* _YOUR ASSIGNMENT_
If an entry holds a picture, drop the picture and restate the rest word for word.
+-------+
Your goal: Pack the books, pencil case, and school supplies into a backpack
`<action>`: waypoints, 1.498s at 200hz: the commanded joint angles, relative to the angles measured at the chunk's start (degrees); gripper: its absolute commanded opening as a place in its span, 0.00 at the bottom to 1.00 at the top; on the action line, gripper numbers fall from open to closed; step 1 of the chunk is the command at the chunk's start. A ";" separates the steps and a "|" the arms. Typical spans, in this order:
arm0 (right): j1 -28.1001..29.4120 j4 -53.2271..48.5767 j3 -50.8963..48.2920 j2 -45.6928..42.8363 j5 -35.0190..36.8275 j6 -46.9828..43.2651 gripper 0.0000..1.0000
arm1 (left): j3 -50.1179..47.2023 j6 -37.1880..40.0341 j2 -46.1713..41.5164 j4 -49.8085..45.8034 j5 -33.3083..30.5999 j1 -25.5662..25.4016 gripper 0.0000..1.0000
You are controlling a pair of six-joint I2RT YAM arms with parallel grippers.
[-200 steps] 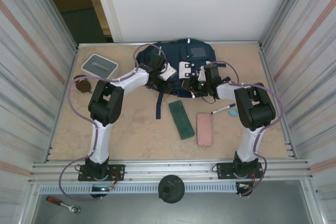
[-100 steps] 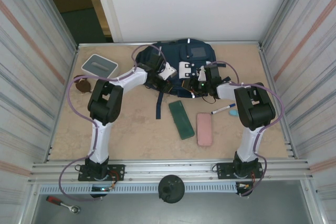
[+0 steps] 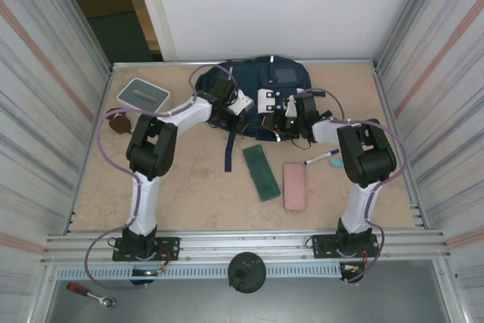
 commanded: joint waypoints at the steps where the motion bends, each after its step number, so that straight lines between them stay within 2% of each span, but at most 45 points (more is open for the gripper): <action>1: -0.20 -4.40 -0.36 3.69 1.68 -0.42 0.41 | 0.12 -1.30 2.22 -1.22 -2.22 -0.51 0.15; 58: -0.29 -4.46 -0.69 3.38 1.70 -0.48 0.41 | 0.81 -0.74 4.34 -2.26 -5.26 -1.78 0.16; 76: -0.38 -4.49 -0.71 3.28 1.72 -0.51 0.41 | 0.96 -0.57 4.34 -2.64 -5.50 -1.96 0.12; 105: -0.53 -4.66 -0.80 2.94 1.78 -0.63 0.41 | -0.47 -0.69 1.46 -1.70 -6.26 -1.81 0.00; 120: -0.70 -4.75 -0.80 2.86 1.91 -0.77 0.41 | -2.40 -1.24 -1.44 0.46 -6.77 -1.46 0.00; 162: -1.73 -5.18 -1.74 2.45 2.72 -1.06 0.41 | -7.07 -1.87 -8.15 4.38 -15.55 -1.26 0.00; 197: -2.01 -5.85 -1.59 2.16 2.81 -1.58 0.41 | -8.74 -1.94 -9.67 5.52 -18.20 -1.17 0.00; 216: -2.47 -6.98 -0.96 1.57 2.31 -2.41 0.41 | -9.08 -2.60 -9.81 5.22 -17.16 -1.09 0.00; 255: -5.24 -11.56 0.47 -4.83 1.38 -4.32 0.44 | -11.27 -5.37 -13.00 6.97 -10.33 -1.26 0.00; 299: -1.67 -14.41 0.50 -11.24 5.86 -2.30 0.48 | -12.57 -7.28 -14.63 9.29 -8.51 -1.68 0.00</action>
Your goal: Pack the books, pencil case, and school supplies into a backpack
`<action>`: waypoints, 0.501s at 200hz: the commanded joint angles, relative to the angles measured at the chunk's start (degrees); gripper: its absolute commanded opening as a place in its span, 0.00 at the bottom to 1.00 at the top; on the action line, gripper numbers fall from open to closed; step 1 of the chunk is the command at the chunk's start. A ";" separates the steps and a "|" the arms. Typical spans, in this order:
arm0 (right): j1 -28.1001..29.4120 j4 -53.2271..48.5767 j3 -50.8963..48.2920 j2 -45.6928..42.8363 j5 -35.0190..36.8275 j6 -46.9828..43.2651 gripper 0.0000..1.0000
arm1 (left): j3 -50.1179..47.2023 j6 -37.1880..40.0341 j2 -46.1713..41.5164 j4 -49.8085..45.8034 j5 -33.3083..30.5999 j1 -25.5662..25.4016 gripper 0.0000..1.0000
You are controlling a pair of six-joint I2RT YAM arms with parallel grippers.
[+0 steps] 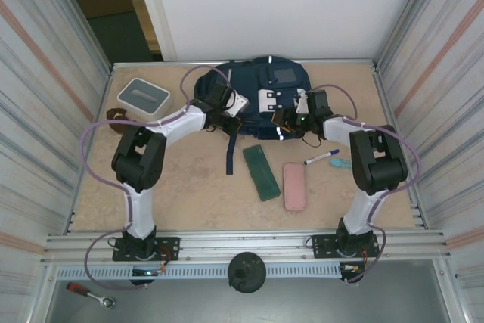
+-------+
* _WRITTEN RESPONSE_
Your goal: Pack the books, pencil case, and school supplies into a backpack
`<action>`: waypoints, 1.498s at 200hz: the commanded joint angles, relative to the angles measured at the chunk's start (degrees); gripper: its absolute commanded opening as a place in its span, 0.00 at the bottom to 1.00 at the top; on the action line, gripper numbers fall from open to closed; step 1 of the chunk is the command at the chunk's start. A ";" separates the steps and a "|" the arms. Typical spans, in this order:
arm0 (right): j1 -28.1001..29.4120 j4 -53.2271..48.5767 j3 -50.8963..48.2920 j2 -45.6928..42.8363 j5 -35.0190..36.8275 j6 -46.9828..43.2651 gripper 0.0000..1.0000
arm1 (left): j3 -50.1179..47.2023 j6 -37.1880..40.0341 j2 -46.1713..41.5164 j4 -49.8085..45.8034 j5 -33.3083..30.5999 j1 -25.5662..25.4016 gripper 0.0000..1.0000
You are controlling a pair of six-joint I2RT YAM arms with parallel grippers.
[-200 steps] 
[-100 steps] 
[+0 steps] 
 commanded: joint waypoints at the steps where the motion bends, each after its step number, so that straight lines between them stay within 2% of each span, but at most 45 points (more is open for the gripper): <action>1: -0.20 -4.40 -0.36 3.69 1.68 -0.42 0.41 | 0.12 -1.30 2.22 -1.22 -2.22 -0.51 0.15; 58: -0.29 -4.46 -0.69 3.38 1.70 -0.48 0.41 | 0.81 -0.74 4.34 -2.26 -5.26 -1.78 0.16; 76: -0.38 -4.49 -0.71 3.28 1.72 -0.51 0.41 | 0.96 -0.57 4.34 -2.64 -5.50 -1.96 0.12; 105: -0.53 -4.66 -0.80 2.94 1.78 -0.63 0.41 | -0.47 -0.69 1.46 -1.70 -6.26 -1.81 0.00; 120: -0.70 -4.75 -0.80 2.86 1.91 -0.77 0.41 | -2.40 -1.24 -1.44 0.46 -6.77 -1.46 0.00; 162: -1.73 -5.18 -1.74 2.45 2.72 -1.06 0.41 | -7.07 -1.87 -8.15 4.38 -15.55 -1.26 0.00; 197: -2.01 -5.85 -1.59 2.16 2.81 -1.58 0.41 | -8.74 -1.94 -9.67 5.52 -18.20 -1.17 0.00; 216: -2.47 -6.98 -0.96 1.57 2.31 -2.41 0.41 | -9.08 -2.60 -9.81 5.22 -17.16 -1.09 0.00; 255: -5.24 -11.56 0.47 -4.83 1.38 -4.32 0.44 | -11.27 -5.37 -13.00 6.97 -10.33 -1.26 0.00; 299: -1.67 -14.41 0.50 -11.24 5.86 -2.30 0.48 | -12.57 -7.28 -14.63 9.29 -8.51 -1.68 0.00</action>
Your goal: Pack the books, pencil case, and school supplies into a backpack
`<action>`: waypoints, 0.501s at 200hz: the commanded joint angles, relative to the angles measured at the chunk's start (degrees); gripper: its absolute commanded opening as a place in its span, 0.00 at the bottom to 1.00 at the top; on the action line, gripper numbers fall from open to closed; step 1 of the chunk is the command at the chunk's start. A ";" separates the steps and a "|" the arms. Typical spans, in this order:
arm0 (right): j1 -28.1001..29.4120 j4 -53.2271..48.5767 j3 -50.8963..48.2920 j2 -45.6928..42.8363 j5 -35.0190..36.8275 j6 -46.9828..43.2651 gripper 0.0000..1.0000
arm1 (left): j3 -50.1179..47.2023 j6 -37.1880..40.0341 j2 -46.1713..41.5164 j4 -49.8085..45.8034 j5 -33.3083..30.5999 j1 -25.5662..25.4016 gripper 0.0000..1.0000
You are controlling a pair of six-joint I2RT YAM arms with parallel grippers.
[+0 steps] 

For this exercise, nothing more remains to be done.